▶ Exercise goal:
What you should give back is a precise copy of the lines below from the one containing "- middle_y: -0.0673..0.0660" through the one containing "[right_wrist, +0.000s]", with no pictures.

▶ Supplied data:
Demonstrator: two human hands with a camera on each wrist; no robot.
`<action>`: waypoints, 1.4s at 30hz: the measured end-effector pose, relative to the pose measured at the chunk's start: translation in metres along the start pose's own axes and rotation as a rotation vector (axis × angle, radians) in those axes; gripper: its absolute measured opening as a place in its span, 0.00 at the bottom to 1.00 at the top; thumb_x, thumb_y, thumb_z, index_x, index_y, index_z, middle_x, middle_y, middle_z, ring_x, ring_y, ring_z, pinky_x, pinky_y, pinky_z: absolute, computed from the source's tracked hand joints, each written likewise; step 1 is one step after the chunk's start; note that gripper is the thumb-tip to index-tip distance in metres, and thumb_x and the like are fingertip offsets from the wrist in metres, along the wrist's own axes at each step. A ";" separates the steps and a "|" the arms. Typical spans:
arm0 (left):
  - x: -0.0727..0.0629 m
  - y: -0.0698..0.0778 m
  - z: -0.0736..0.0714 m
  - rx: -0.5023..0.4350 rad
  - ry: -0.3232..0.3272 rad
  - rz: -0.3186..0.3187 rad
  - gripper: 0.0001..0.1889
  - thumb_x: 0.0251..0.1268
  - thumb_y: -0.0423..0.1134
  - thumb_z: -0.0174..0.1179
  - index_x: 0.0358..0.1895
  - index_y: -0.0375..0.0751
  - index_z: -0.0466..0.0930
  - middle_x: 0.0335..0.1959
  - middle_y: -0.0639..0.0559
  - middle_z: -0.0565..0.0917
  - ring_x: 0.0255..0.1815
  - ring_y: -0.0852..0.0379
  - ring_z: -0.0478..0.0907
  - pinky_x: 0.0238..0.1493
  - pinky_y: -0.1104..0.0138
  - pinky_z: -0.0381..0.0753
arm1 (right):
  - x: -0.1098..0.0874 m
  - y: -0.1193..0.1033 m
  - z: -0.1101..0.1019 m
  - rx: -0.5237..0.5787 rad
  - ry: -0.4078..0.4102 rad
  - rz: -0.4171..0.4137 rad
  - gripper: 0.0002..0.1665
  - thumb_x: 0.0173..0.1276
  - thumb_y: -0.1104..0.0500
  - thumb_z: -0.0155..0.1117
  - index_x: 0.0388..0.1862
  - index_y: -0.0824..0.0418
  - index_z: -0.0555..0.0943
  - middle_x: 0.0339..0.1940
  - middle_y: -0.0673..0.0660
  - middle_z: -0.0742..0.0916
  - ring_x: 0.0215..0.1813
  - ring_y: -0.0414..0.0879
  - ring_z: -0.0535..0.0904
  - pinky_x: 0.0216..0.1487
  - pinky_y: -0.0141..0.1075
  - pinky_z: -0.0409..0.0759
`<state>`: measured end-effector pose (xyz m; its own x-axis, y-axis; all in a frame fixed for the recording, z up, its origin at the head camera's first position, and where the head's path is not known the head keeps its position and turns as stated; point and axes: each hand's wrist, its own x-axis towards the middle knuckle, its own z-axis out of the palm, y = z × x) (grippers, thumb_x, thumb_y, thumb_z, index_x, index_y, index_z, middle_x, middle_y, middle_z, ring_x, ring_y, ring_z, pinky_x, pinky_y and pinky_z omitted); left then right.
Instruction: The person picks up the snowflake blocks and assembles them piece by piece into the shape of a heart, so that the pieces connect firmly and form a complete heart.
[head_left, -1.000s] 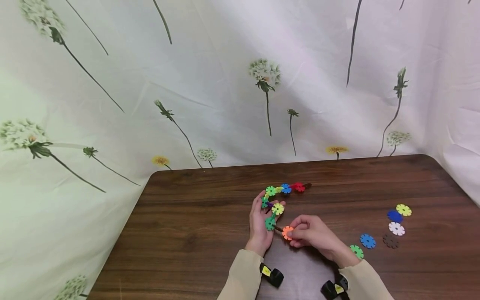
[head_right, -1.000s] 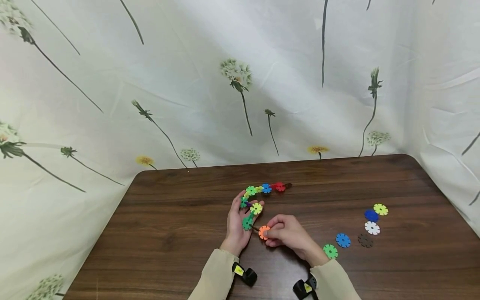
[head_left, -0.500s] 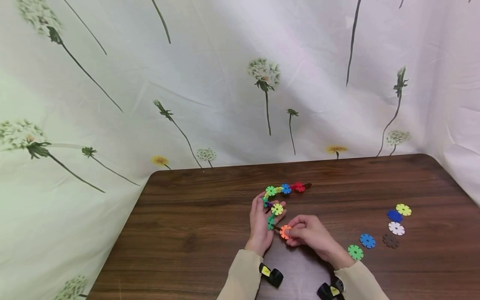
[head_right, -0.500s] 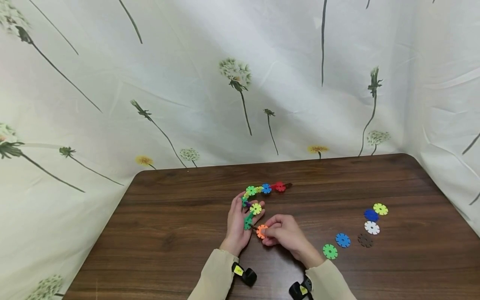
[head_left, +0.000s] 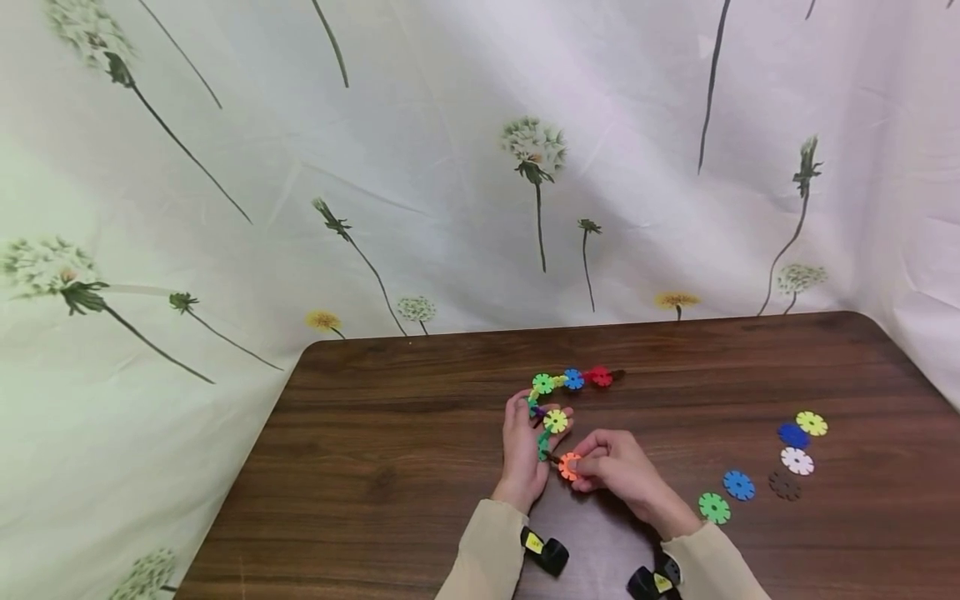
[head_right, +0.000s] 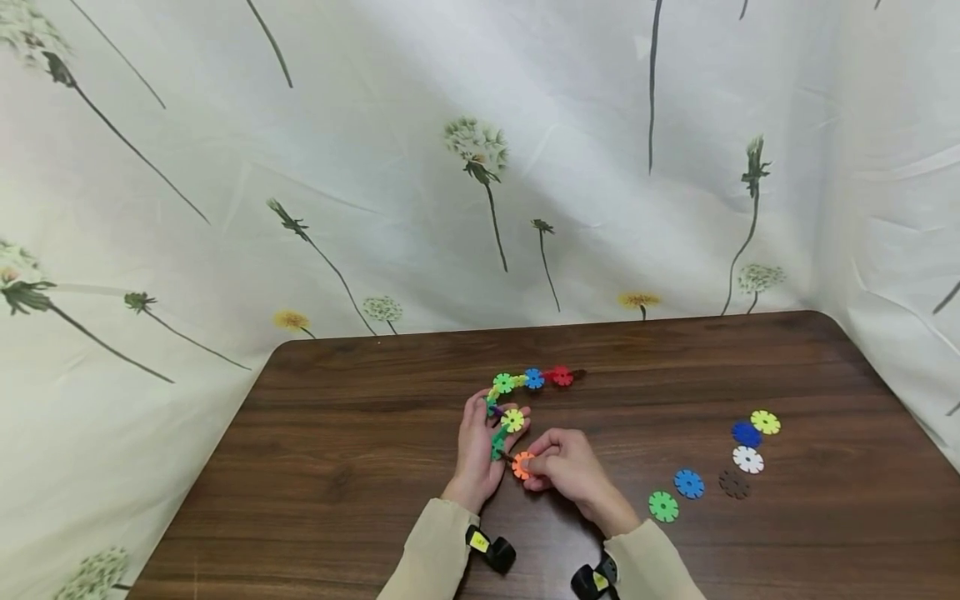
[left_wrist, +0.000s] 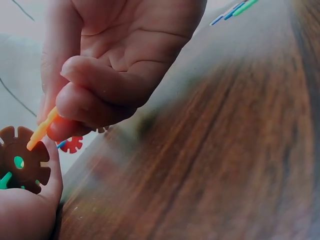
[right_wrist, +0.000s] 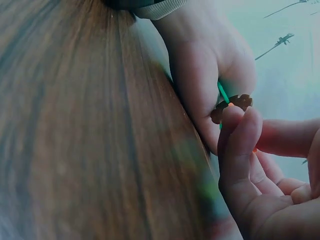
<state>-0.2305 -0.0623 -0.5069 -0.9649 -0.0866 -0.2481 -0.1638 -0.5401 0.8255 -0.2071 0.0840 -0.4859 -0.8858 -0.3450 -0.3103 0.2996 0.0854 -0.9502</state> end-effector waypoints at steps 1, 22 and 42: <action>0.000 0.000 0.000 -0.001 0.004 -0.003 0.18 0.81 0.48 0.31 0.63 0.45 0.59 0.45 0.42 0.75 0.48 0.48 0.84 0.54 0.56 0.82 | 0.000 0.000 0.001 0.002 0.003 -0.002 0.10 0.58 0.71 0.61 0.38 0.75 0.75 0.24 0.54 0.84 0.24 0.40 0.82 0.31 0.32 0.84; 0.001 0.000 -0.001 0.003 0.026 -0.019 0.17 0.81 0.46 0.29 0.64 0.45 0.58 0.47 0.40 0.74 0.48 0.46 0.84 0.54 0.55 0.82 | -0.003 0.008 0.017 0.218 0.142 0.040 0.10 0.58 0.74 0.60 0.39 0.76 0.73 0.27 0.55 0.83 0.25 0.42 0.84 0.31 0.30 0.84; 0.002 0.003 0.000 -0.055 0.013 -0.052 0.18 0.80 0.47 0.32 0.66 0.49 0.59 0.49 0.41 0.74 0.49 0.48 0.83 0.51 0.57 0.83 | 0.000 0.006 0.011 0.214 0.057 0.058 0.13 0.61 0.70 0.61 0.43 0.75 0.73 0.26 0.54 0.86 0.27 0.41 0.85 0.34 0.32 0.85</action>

▶ Answer to the problem:
  - middle_y: -0.0673..0.0660
  - middle_z: -0.0742..0.0916
  - ring_x: 0.0215..0.1813
  - ring_y: -0.0414..0.0879
  - ring_z: -0.0535..0.0904
  - pinky_x: 0.0216..0.1487
  - pinky_y: -0.0141..0.1075
  - pinky_z: -0.0409..0.0759
`<state>`: measured end-effector pose (xyz m; its own x-axis, y-axis; all in a frame fixed for the recording, z up, its origin at the head camera's first position, and where the head's path is not known the head keeps its position and turns as stated; point and axes: each hand's wrist, its own x-axis towards the middle knuckle, its own z-axis out of the palm, y = z × x) (grippers, thumb_x, thumb_y, thumb_z, index_x, index_y, index_z, middle_x, middle_y, middle_z, ring_x, ring_y, ring_z, pinky_x, pinky_y and pinky_z omitted); left then right.
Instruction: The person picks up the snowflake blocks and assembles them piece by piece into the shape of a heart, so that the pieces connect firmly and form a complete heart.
[head_left, -1.000s] 
[head_right, -1.000s] 
[head_left, -0.500s] 
[head_right, -0.500s] 
[head_left, +0.000s] 
[head_right, +0.000s] 
[left_wrist, +0.000s] 
[right_wrist, +0.000s] 

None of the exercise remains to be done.